### Stored data:
BEGIN
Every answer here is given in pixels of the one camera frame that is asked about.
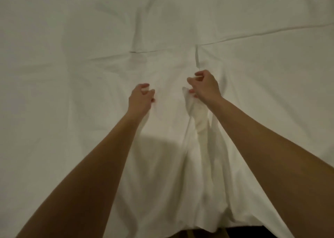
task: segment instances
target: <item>person's left hand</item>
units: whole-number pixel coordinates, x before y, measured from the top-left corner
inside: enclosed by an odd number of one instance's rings
[[[127,115],[132,119],[138,119],[141,121],[144,116],[151,109],[151,104],[155,101],[154,93],[155,90],[142,90],[142,88],[147,88],[150,84],[143,83],[138,84],[131,93],[129,97],[129,108]]]

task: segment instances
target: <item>hand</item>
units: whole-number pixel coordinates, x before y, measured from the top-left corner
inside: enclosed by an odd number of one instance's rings
[[[155,90],[145,90],[142,88],[147,88],[150,84],[138,84],[131,93],[129,97],[129,108],[127,111],[127,115],[132,119],[138,119],[140,122],[143,117],[148,113],[151,109],[152,102],[155,101],[154,93]]]
[[[188,83],[192,86],[190,93],[195,93],[204,104],[209,105],[212,101],[221,97],[218,82],[214,76],[208,71],[198,71],[194,78],[188,78]]]

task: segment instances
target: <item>person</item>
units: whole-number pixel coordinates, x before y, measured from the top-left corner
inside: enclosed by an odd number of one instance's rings
[[[207,70],[188,78],[295,237],[334,237],[334,168],[225,100]],[[136,130],[154,102],[139,84],[111,132],[64,178],[18,234],[102,237]]]

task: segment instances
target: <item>forearm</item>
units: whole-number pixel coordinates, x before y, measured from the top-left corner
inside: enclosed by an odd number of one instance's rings
[[[18,237],[102,237],[139,122],[124,116],[55,188]]]
[[[332,237],[334,169],[223,98],[208,107],[291,232],[296,237]]]

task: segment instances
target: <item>white sheet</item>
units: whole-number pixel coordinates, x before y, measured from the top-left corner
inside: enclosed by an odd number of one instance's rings
[[[106,135],[139,81],[142,124],[105,237],[264,224],[291,237],[186,77],[334,165],[334,0],[0,0],[0,237]]]

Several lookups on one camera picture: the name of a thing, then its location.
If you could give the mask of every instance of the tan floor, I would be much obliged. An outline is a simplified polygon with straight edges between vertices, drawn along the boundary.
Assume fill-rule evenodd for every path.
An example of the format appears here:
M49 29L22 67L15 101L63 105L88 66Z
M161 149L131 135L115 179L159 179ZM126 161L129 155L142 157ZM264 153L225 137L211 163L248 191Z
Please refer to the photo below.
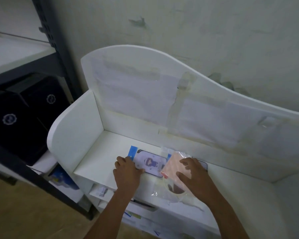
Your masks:
M0 239L81 239L94 221L37 187L0 180ZM117 238L156 237L122 224Z

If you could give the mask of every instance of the metal shelving rack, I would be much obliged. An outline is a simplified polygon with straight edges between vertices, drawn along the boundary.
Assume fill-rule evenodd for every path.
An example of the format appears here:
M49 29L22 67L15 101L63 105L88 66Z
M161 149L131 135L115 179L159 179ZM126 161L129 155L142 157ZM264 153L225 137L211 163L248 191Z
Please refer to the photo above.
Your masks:
M83 92L79 80L74 70L73 62L64 38L60 32L59 25L56 22L55 14L52 11L49 0L32 0L36 11L40 17L42 27L38 27L48 37L50 45L56 52L42 58L36 59L22 66L13 68L0 73L0 85L30 73L44 73L53 76L64 77L74 100L80 97ZM34 185L43 189L71 208L75 209L89 220L92 220L96 209L92 205L89 211L83 209L53 185L51 185L42 176L34 172L31 168L19 159L16 155L9 153L0 146L0 164L17 173L21 177L30 181Z

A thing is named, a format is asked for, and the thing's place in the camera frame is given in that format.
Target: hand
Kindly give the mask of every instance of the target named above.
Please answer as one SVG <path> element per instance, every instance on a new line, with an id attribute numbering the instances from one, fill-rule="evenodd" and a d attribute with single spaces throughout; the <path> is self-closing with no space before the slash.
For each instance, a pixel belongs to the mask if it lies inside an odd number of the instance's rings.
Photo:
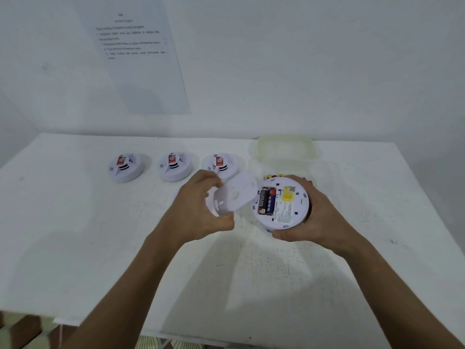
<path id="1" fill-rule="evenodd" d="M 234 229 L 234 213 L 214 216 L 206 206 L 208 190 L 221 187 L 221 179 L 212 171 L 199 170 L 179 190 L 171 207 L 154 230 L 169 235 L 177 247 L 221 230 Z"/>
<path id="2" fill-rule="evenodd" d="M 296 227 L 273 231 L 275 239 L 285 241 L 312 241 L 339 256 L 350 252 L 364 238 L 344 219 L 329 199 L 310 182 L 297 176 L 287 176 L 297 181 L 307 192 L 311 203 L 308 220 Z"/>

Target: person's left hand
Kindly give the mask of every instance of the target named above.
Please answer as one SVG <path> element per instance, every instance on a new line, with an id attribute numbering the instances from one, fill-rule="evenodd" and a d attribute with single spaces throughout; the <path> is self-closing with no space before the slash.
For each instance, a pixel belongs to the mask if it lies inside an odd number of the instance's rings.
<path id="1" fill-rule="evenodd" d="M 186 242 L 199 240 L 222 230 L 234 229 L 234 213 L 214 216 L 206 206 L 208 190 L 221 187 L 221 179 L 212 171 L 199 170 L 179 190 L 171 207 L 155 228 L 169 234 L 170 243 L 181 247 Z"/>

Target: yellow sticker
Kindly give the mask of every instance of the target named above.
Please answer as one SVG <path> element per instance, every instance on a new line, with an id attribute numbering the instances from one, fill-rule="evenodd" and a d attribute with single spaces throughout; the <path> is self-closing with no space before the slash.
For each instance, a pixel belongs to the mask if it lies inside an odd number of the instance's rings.
<path id="1" fill-rule="evenodd" d="M 283 201 L 284 202 L 293 202 L 294 201 L 294 186 L 286 186 L 283 191 Z"/>

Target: forearm
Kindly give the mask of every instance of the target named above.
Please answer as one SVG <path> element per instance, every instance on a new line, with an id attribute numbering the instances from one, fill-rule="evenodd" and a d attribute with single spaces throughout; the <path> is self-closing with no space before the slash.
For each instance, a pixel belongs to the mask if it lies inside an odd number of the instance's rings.
<path id="1" fill-rule="evenodd" d="M 393 348 L 463 348 L 366 239 L 344 257 Z"/>
<path id="2" fill-rule="evenodd" d="M 133 348 L 158 284 L 177 248 L 155 229 L 129 268 L 63 346 L 71 348 Z"/>

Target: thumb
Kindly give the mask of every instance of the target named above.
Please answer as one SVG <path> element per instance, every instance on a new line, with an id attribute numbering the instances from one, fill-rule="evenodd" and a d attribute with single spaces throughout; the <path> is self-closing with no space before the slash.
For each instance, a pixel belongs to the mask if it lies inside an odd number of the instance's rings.
<path id="1" fill-rule="evenodd" d="M 234 212 L 228 212 L 221 217 L 213 217 L 212 232 L 233 230 L 234 229 Z"/>
<path id="2" fill-rule="evenodd" d="M 272 236 L 278 240 L 284 241 L 306 241 L 308 238 L 308 228 L 304 224 L 299 226 L 284 229 L 284 230 L 274 230 Z"/>

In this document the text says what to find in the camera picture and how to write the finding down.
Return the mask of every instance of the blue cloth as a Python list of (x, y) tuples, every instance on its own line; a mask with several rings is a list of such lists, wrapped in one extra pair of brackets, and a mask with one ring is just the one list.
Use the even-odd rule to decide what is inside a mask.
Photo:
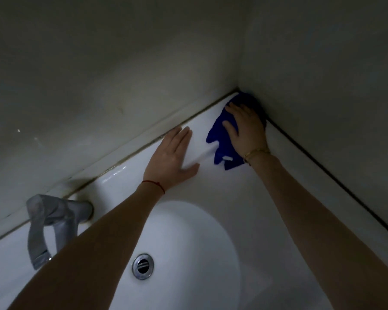
[[(252, 95), (249, 95), (248, 93), (239, 93), (238, 95), (234, 96), (227, 104), (230, 102), (233, 102), (236, 105), (244, 104), (250, 109), (253, 109), (257, 115), (259, 115), (264, 128), (266, 128), (266, 114), (264, 109), (261, 107), (259, 101), (257, 101)], [(232, 161), (224, 160), (224, 169), (229, 170), (244, 164), (244, 161), (243, 158), (239, 156), (234, 150), (227, 130), (222, 125), (223, 121), (229, 121), (237, 130), (237, 132), (239, 131), (234, 116), (223, 109), (220, 116), (214, 122), (213, 127), (208, 132), (206, 141), (207, 143), (218, 141), (218, 149), (214, 155), (214, 164), (220, 164), (221, 161), (223, 161), (223, 157), (230, 157), (233, 159)]]

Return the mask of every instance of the white wall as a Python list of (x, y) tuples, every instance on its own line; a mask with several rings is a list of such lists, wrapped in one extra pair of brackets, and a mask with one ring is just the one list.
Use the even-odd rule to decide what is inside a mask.
[(248, 6), (0, 0), (0, 235), (235, 88)]
[(239, 81), (388, 223), (388, 0), (254, 0)]

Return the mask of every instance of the sink drain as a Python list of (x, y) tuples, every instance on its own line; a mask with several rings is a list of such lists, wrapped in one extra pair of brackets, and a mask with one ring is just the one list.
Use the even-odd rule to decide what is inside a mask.
[(146, 253), (135, 258), (132, 264), (132, 273), (137, 279), (147, 279), (154, 271), (154, 260)]

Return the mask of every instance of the faucet handle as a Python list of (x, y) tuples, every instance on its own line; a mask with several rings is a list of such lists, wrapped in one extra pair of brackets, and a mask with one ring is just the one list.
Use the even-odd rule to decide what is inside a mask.
[(78, 234), (78, 224), (90, 219), (93, 206), (87, 201), (73, 201), (47, 195), (35, 195), (26, 202), (30, 218), (27, 241), (33, 268), (38, 270), (52, 258), (47, 249), (44, 226), (52, 225), (56, 236), (56, 250), (59, 252)]

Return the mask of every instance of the sink basin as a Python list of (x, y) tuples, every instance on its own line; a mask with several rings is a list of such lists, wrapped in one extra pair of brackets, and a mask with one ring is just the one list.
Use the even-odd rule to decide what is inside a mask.
[[(145, 280), (132, 273), (142, 253), (155, 264)], [(110, 309), (234, 310), (239, 295), (239, 260), (226, 231), (197, 206), (168, 201), (151, 212)]]

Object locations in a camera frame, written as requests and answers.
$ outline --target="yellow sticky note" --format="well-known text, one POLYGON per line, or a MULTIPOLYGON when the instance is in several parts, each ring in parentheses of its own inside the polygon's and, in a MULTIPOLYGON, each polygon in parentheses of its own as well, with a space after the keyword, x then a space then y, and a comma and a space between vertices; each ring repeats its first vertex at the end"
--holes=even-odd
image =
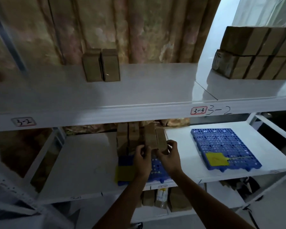
POLYGON ((135 172, 136 170, 133 165, 117 166, 115 182, 118 181, 130 182, 134 179, 135 172))
POLYGON ((229 165, 229 158, 226 158, 222 153, 206 153, 211 166, 229 165))

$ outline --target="floor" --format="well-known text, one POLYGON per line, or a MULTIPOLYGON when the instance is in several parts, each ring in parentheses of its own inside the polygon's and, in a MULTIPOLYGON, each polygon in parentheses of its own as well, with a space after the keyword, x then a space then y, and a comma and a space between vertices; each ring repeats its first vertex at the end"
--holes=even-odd
MULTIPOLYGON (((264 198, 250 206, 253 217, 260 229, 286 229, 286 181, 267 193, 264 198)), ((247 211, 239 214, 252 226, 253 223, 247 211)), ((187 215, 177 218, 145 222, 144 229, 203 229, 205 228, 197 215, 187 215)))

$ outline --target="right hand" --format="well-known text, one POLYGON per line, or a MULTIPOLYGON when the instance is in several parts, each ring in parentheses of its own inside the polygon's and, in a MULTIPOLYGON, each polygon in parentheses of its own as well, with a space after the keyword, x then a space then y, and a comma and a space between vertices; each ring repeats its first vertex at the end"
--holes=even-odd
POLYGON ((166 172, 172 177, 175 173, 182 172, 180 156, 177 148, 177 142, 173 140, 168 140, 167 144, 170 153, 164 155, 159 150, 157 151, 157 157, 160 159, 166 172))

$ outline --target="lower shelf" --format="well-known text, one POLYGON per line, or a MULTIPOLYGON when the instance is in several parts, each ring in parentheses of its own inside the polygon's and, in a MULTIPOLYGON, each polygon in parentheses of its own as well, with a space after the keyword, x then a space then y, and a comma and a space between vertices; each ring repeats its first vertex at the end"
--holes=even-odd
MULTIPOLYGON (((258 176, 286 171, 286 156, 245 121, 195 125, 165 130, 167 138, 178 142, 184 173, 196 183, 258 176), (192 128, 231 128, 262 164, 250 172, 244 169, 208 170, 197 150, 192 128)), ((125 186, 114 182, 118 164, 116 133, 95 133, 69 136, 38 196, 41 204, 88 199, 119 194, 125 186)), ((147 183, 144 190, 174 187, 171 179, 147 183)))
MULTIPOLYGON (((237 191, 234 191, 233 189, 226 186, 223 187, 219 182, 207 183, 206 186, 208 193, 210 193, 214 198, 229 208, 241 207, 245 204, 244 200, 241 198, 237 191)), ((117 198, 118 195, 111 195, 86 200, 87 203, 80 210, 76 229, 91 229, 117 198)), ((171 212, 169 208, 161 209, 154 206, 142 206, 136 208, 133 213, 131 222, 147 222, 193 214, 196 214, 194 209, 189 211, 171 212)))

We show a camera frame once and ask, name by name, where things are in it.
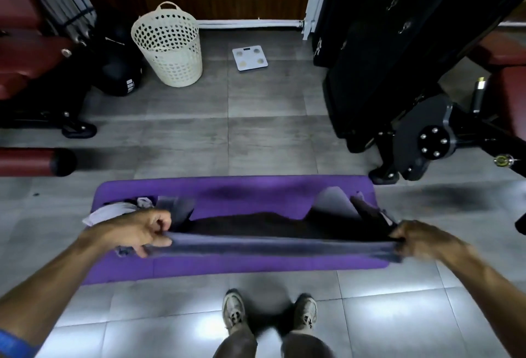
END
### What the task requires:
All lines carrying the word "white" must be copied from the data above.

### Task solution:
target: <item>white sheet</item>
Return the mask of every instance of the white wall as a Python list of (x, y) tuples, every instance on its own line; a mask with several rings is a list of such lists, wrapped in one extra pair of brackets, and a mask with one ring is just the one list.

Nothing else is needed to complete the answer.